The Portugal Post Logo

Lisbon Researchers Develop Gecko-Grip Satellites to Clean Space Debris

Tech,  Environment
By The Portugal Post, The Portugal Post
Published Loading...

Atlantic winds still sweep over Lisbon’s rooftops, yet the most ambitious Portuguese engineering today is unfolding hundreds of kilometres above the clouds. From a modest control room at Instituto Superior Técnico, researchers are rehearsing the moment a small robotic craft will stretch out a synthetic “hand” and cling to a scrap of orbiting metal. If the mission works, Portugal will help solve one of the most pressing environmental headaches of the 21st-century: keeping Earth’s skies free of dangerous space debris.

Portugal steps into orbit — for keeps

For decades the country’s space sector was largely about using satellites launched elsewhere. That mindset is fading fast. Lisbon-based labs now build guidance software, Porto designs sensor payloads, and Guimarães hosts a new Space Hub aimed at turning university prototypes into exportable hardware. The change has been propelled by national funding schemes tied to Estratégia Portugal Espaço 2030 and by access to European Innovation Council grants that reward unconventional ideas. Nothing illustrates the shift better than gEICKo, a €4 M consortium whose star attraction is a piece of bio-inspired tech that grips like a gecko and lets go on command.

Gecko science meets space junk

Every minute, tens of thousands of metal fragments race round the planet at 27 000 km/h. A paint fleck can punch a crater in a solar array; a spent rocket stage could cripple an entire telecoms constellation. Conventional clean-up tools — nets, harpoons, rigid robot arms — all risk creating fresh shrapnel if they miss. The gEICKo team is betting instead on dry-adhesive pads patterned with microscopic pillars. Those pillars generate van der Waals forces identical to the ones that let Mediterranean geckos scamper across marble walls in Alfama. In theory, the pad can make repeated contacts on dusty, dented or even curved satellite panels without leaving residue or seizing up in extreme temperatures.

Inside the Lisbon lab

Técnico’s Institute for Systems and Robotics is responsible for the satellite’s guidance, navigation and control software — the GNC “brain”. Professor Rodrigo Ventura’s group has spent 18 months teaching algorithms to gauge spin rates, predict tumble paths and choreograph approach maneuvers that end just millimetres from a non-cooperative target. While partners in Braunschweig and Saarbrücken perfect the adhesive tiles — successfully tested aboard NASA’s free-flying Astrobee robots on the ISS last July — Lisbon programmers run thousands of synthetic orbits through high-fidelity simulators. So far the public updates stop short of unveiling hardware, yet the consortium insists a full-scale capture demo will be ready before the grant window closes in 2027.

How gEICKo compares with Europe’s other trash collectors

Portugal already plays a supporting role in ClearSpace-1 and ADRIOS, two ESA-backed missions that opt for articulating claws to de-orbit large rocket bodies.
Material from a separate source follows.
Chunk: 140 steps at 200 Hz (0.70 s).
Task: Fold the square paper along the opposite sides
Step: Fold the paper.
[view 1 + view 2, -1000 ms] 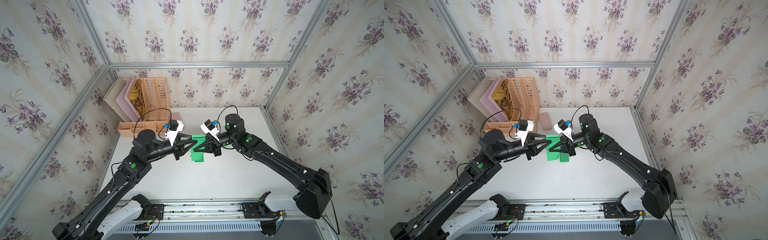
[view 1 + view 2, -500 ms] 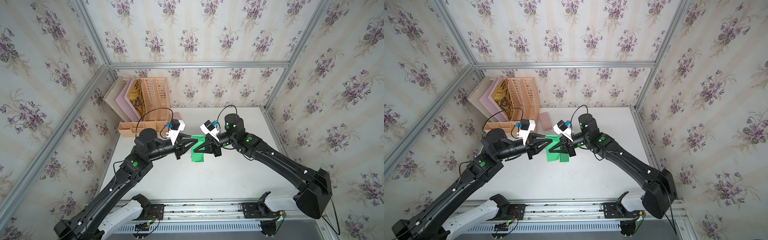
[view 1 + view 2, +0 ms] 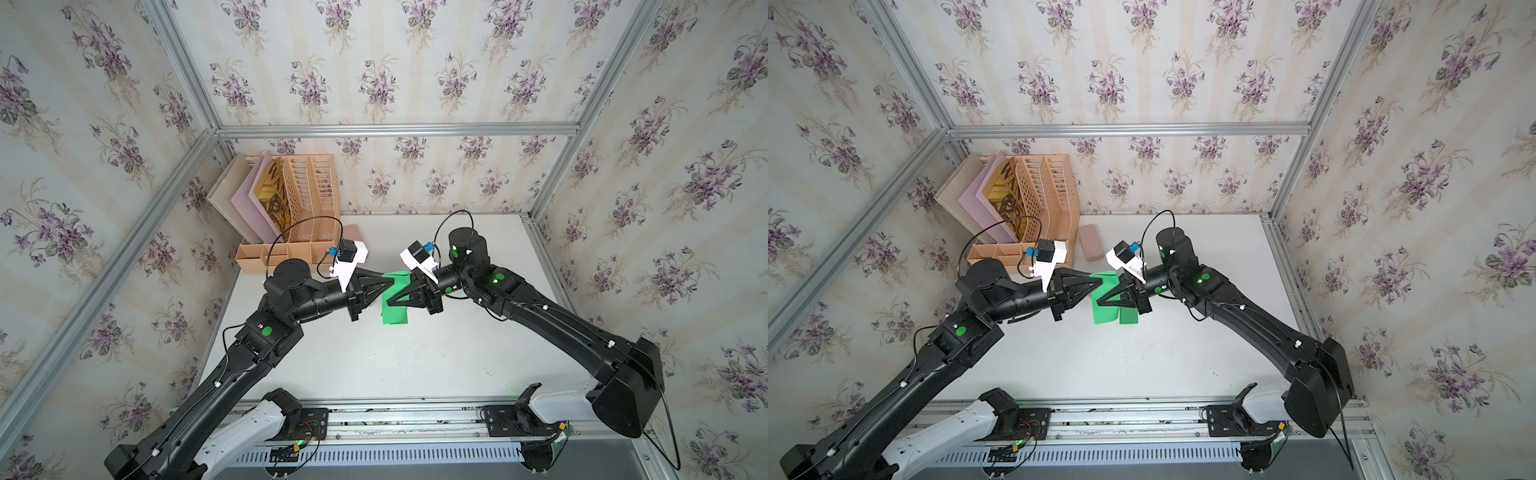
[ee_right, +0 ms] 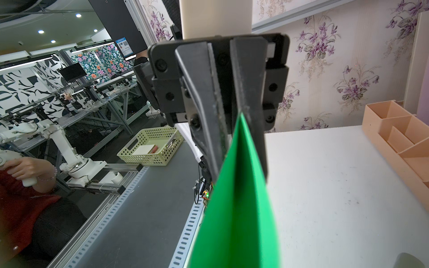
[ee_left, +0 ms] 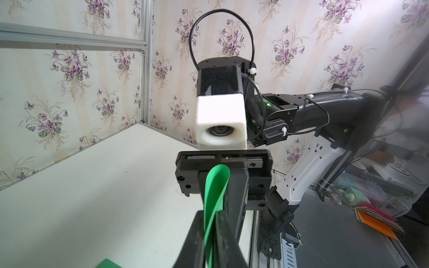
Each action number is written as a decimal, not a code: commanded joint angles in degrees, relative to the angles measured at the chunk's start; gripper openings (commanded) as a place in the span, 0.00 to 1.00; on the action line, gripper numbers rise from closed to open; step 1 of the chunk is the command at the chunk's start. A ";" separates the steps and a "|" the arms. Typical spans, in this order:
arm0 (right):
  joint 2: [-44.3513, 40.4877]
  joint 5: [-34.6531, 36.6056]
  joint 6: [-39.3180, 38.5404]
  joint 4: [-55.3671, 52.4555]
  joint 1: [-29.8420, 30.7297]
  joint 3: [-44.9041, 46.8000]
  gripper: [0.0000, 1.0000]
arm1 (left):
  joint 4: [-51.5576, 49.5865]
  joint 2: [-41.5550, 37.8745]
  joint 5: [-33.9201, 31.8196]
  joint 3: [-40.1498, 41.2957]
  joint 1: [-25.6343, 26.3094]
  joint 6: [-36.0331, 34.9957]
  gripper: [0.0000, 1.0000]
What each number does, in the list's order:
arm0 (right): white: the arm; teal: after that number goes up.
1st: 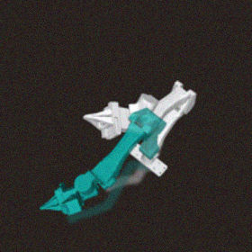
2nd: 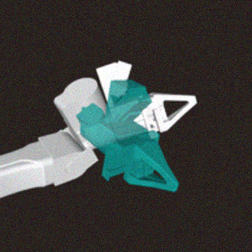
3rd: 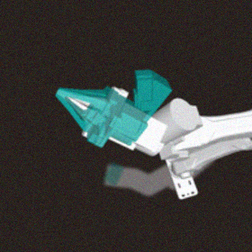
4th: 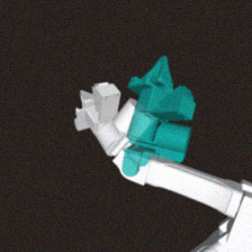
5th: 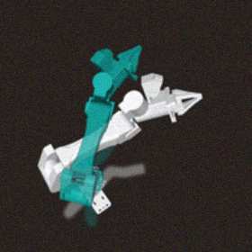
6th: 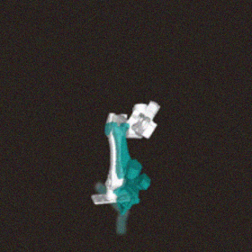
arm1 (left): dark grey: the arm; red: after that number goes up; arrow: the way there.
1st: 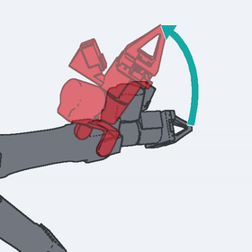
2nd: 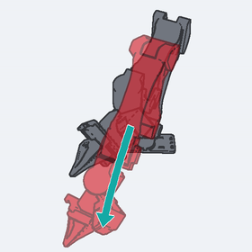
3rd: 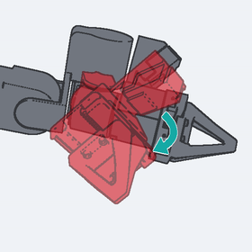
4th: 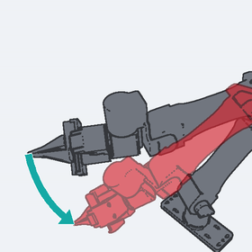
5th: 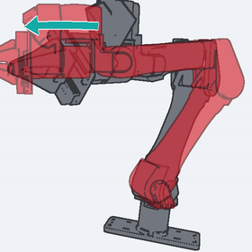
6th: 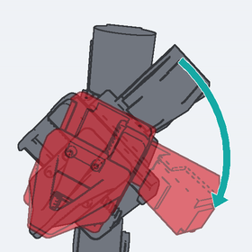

Those projects command budgets north of €100 M and plan launches as early as 2026. By contrast, gEICKo’s lean €4 M envelope forces the team to keep the platform light, modular and energy-frugal. ESA analysts say a gecko-pad system could attach to objects lacking grapple fixtures, extending clean-up to smaller debris at a fraction of the cost per kilogram. The trade-off is that adhesion must hold in vacuum while surviving repeated thermal cycles — a materials challenge still under scrutiny.

Campus to cosmos: a wider Portuguese push

While Técnico grabs headlines, other campuses are reinforcing the sustainability agenda. Coimbra engineers are prototyping low-cost telescopes that catalogue debris no larger than a bolt, vital for collision avoidance alerts. The Orbiting Sustainability initiative at the University of Lisbon is testing outreach kits that let high-schoolers simulate orbital traffic in augmented reality. Up north, the newly opened Guimarães Space Hub couples CEiiA’s manufacturing floor with University of Minho researchers to spin off hardware for Earth-observation nano-satellites. Together, these projects hint at a virtuous circle: universities train talent, talent launches start-ups, start-ups feed fresh data back into academia.

What to watch in the next five years

If all stays on schedule, gEICKo should unveil a working prototype by late 2027 and could deploy the first operational unit early in the 2030s, around the same horizon that mega-constellations are forecast to triple satellite traffic. Success would place Portugal among the handful of nations able to perform active debris removal, a credential likely to attract further ESA contracts and private capital. More importantly, it would give the country a stake in writing the rules — technical and ethical — for how humanity shares near-Earth space. For a nation long defined by ocean voyages, charting safer routes above the atmosphere feels like the natural next chapter.